Residents called for more oversight at the Urbana Free Library after a "weeding" controversy drew the ire of patrons in what the library director has called a "misstep."
URBANA — In front of city council members on Monday night, residents called for more oversight at the Urbana Free Library after a "weeding" controversy drew the ire of patrons in what the library director has called a "misstep."
Library patrons said they were shocked and saddened when they found presumably thousands of books missing from library stacks last week after workers began removing volumes more than 10 years old.
The planned "weeding" was part of the library's effort to prepare for the installation of new security gates and conversion to a radio-frequency identification system, which will allow for several self-checkout stations to be installed later this year. It also was part of an effort to carve out additional space for people in the library, library board President Mary Ellen Farrell said last week.
But audience members at Monday night's city council meeting called it a mistake, and some even called for the resignation of library Director Debra Lissak.
Lissak could not be reached for comment on Monday night, but she said last week that it was never intended for so many books to be removed. Some of those books are being returned to library shelves, and Lissak said the "misstep" was the result of a miscommunication.
"It sounds crazy, but if you love books, maybe you'll understand," said Urbana resident Desiree Yomtoob. "I was so, so upset."
Lissak told The News-Gazette last week that she had prepared a spreadsheet listing the library's adult nonfiction books with those older than 10 years old highlighted in red. Earlier this spring, the adult department had about 66,000 nonfiction books, and about half of the collection is more than 10 years old, she said.
She asked staff to review the list and mark any that they wanted to keep, she said. Instead, what appeared to happen is staff started a blanket removal of books 10 years old or older in the adult nonfiction shelves, according to Lissak.
Before it was halted, the weeding included art, gardening, computer science, medicine and some cooking books, but stopped before history and biography.
City council members did not address the situation at the library on Monday night. It was not a scheduled agenda item, but an impromptu overflow audience had assembled to announce their opinions.
JP Goguen, who spent time investigating the "weeding" and sent information to local media, said there has been "quite a fallout."
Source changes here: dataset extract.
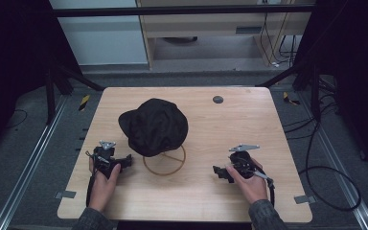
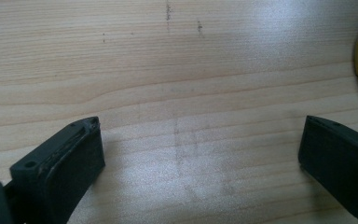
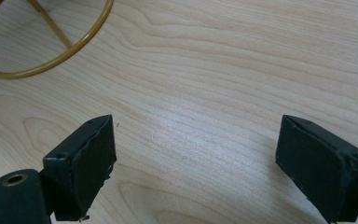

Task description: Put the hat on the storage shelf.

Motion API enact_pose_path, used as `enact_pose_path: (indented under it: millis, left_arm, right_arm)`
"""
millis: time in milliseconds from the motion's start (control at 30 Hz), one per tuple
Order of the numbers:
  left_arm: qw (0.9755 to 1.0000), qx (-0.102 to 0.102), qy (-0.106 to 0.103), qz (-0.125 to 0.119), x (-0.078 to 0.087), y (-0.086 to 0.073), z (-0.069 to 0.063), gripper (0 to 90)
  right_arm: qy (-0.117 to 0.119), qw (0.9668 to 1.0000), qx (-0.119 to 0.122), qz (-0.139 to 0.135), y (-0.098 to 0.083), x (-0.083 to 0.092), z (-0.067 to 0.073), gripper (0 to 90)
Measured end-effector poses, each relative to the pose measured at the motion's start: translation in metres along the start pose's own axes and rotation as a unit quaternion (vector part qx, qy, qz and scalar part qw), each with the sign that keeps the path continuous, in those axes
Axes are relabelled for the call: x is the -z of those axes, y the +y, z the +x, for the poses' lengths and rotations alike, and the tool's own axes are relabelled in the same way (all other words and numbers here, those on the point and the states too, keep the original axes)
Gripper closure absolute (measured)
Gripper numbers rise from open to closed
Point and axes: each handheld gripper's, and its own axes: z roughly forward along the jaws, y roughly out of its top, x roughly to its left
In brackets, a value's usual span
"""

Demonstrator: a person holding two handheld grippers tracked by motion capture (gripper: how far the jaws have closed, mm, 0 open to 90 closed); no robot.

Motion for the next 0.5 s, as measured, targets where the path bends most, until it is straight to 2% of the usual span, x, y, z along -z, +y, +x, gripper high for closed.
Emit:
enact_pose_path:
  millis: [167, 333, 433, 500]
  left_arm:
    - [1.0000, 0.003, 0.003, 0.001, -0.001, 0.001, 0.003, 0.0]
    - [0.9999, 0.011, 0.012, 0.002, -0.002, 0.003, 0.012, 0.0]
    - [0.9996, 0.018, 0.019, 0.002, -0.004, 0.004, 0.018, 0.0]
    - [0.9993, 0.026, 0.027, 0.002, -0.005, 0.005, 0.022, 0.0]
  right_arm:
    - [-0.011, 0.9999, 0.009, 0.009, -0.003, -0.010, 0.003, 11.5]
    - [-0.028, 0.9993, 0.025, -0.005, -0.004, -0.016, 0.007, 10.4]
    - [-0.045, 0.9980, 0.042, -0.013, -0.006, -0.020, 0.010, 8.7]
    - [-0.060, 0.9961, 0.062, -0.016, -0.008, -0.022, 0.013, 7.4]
"I was totally dismayed," Goguen said.
Kate McDowell, a former Urbana Library Board member and faculty member at the University of Illinois Graduate School of Library and Information Sciences, said the event has "damaged public trust" of library officials.
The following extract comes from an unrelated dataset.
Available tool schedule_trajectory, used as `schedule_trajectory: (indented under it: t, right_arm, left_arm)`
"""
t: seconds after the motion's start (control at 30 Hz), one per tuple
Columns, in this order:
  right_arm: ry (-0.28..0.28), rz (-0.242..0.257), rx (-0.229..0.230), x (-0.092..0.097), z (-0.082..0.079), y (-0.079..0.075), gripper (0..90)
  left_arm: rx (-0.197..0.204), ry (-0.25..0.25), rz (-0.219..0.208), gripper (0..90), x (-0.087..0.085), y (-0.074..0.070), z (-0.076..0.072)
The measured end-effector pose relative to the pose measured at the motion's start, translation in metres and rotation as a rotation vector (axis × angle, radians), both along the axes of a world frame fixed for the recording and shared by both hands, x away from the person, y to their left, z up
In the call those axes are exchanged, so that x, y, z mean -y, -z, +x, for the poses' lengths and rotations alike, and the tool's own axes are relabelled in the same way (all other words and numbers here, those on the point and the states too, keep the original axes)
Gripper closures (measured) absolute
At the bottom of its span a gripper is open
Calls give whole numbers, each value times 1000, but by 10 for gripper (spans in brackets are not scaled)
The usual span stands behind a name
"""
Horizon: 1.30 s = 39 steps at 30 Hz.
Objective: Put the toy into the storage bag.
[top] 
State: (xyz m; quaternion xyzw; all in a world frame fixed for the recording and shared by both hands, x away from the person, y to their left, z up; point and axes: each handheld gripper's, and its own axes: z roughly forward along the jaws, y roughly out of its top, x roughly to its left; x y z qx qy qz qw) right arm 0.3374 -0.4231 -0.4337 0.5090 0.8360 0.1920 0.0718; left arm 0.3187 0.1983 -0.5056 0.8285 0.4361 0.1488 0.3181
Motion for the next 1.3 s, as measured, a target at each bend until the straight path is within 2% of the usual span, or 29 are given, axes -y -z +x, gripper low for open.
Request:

She said she was troubled by the audio she heard of the last library board meeting and asked that the city begin televising those meetings "in order to encourage greater oversight."
The library board has called a special meeting at 7 p.m. Wednesday, and speakers at Monday night's city council meeting encouraged interested library patrons to attend.
Yomtoob called the library collection "breathtaking" and one of the defining features of the city of Urbana. The "weeding," however, she said was a disappointment.
"It's something that absolutely broke my trust in the head director of the Urbana Free Library," she said.
A previous version of this story included an incorrect reference to Kate McDowell's association to the Graduate School of Library and Information Sciences. The correct information appears here.